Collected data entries
BEGIN
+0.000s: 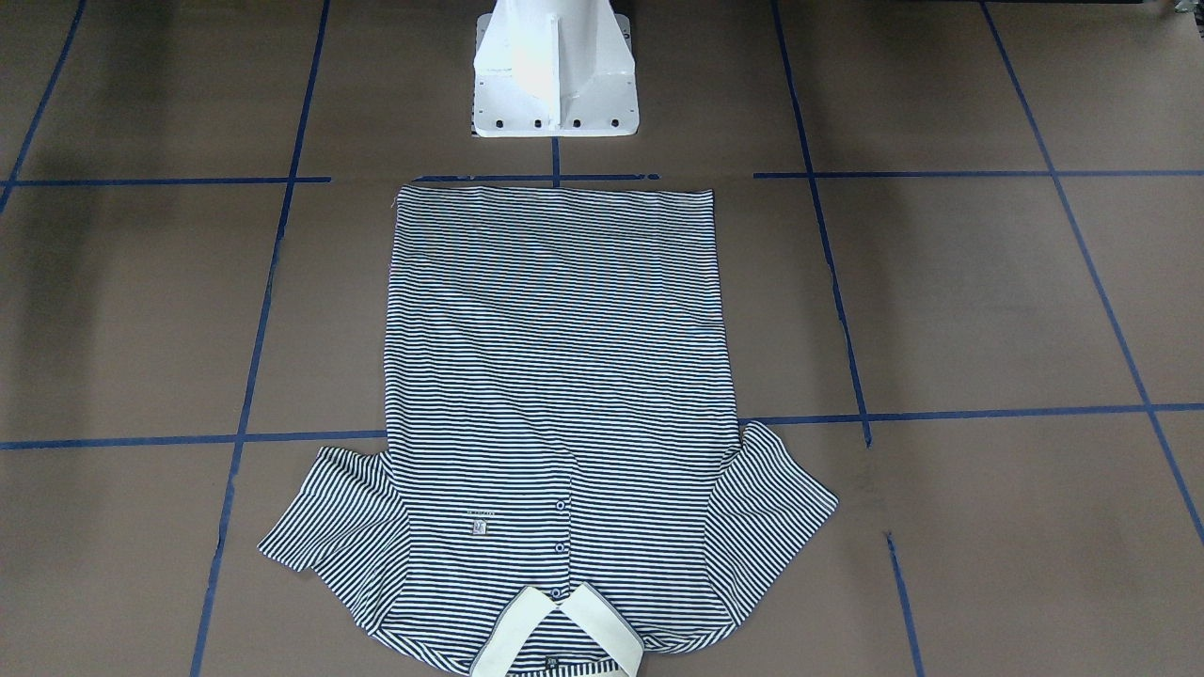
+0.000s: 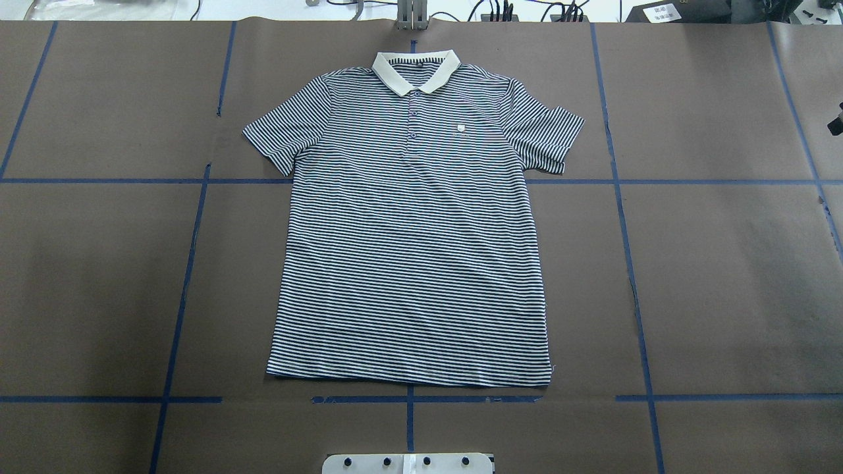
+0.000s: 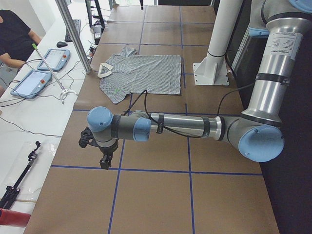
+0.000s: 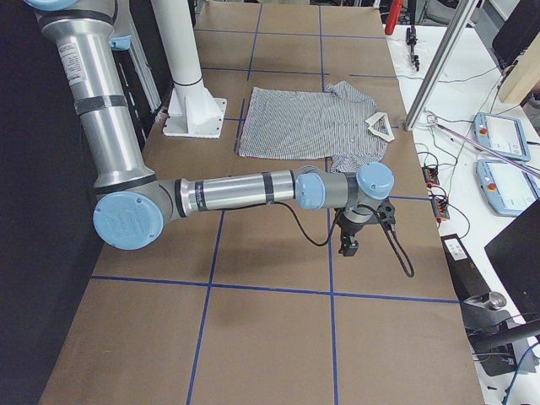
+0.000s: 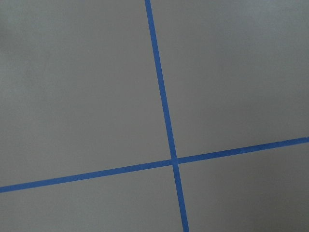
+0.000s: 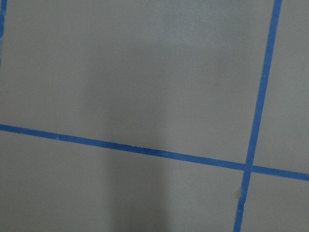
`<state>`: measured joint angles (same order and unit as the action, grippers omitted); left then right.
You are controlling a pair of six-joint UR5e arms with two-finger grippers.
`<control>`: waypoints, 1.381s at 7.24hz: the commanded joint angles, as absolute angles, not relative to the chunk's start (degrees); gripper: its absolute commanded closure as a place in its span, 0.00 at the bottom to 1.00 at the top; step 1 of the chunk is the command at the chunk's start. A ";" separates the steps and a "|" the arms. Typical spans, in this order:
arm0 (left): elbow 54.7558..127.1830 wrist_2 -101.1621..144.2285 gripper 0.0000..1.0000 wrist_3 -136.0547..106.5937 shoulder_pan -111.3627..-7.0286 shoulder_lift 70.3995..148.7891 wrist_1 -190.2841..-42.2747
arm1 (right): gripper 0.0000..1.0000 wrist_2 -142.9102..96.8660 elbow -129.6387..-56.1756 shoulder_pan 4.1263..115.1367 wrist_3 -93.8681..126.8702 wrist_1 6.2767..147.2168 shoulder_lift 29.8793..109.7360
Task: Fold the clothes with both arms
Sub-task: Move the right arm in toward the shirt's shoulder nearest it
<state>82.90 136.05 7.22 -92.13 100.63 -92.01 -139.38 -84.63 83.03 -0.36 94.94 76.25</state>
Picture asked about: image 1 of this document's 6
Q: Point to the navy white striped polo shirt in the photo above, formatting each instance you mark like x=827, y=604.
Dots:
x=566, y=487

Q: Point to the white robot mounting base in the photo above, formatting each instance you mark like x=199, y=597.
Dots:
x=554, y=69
END
Reproduce the lines above letter for letter. The pictures stay behind.

Reply to the exercise
+0.000s: 
+0.000s: 
+0.000s: 
+0.000s: 
+0.000s: 
+0.000s: 
`<state>`: measured joint angles (same order and unit as the action, grippers omitted); left then right.
You are controlling a pair of six-joint UR5e arms with two-finger grippers.
`<control>`: waypoints, 1.381s at 7.24hz: the commanded joint angles, as absolute angles, not relative to the chunk's start (degrees); gripper: its absolute commanded closure as a place in its span, 0.00 at the bottom to 1.00 at the top; step 1 of the chunk is the command at the chunk's start. A ";" separates the steps and a "|" the arms. Typical spans, in this order:
arm0 (left): elbow 54.7558..127.1830 wrist_2 -101.1621..144.2285 gripper 0.0000..1.0000 wrist_3 -136.0547..106.5937 shoulder_pan -111.3627..-7.0286 shoulder_lift 70.3995..148.7891 wrist_1 -190.2841..-42.2747
arm1 (right): gripper 0.0000..1.0000 wrist_2 -142.9102..96.8660 elbow -129.6387..-56.1756 shoulder_pan 4.1263..115.1367 wrist_3 -93.8681..126.8702 wrist_1 6.2767..147.2168 shoulder_lift 29.8793..109.7360
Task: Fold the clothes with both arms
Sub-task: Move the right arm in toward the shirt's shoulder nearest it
<state>82.90 136.05 7.22 -92.13 100.63 -92.01 -139.38 -84.63 83.03 -0.36 94.94 76.25</state>
Picture asked about: image 1 of this document's 6
Q: Point to the navy white striped polo shirt in the photo above, formatting each instance you mark like x=827, y=604.
Dots:
x=566, y=487

Q: Point to the white robot mounting base in the photo above, formatting each instance you mark like x=199, y=597.
Dots:
x=554, y=69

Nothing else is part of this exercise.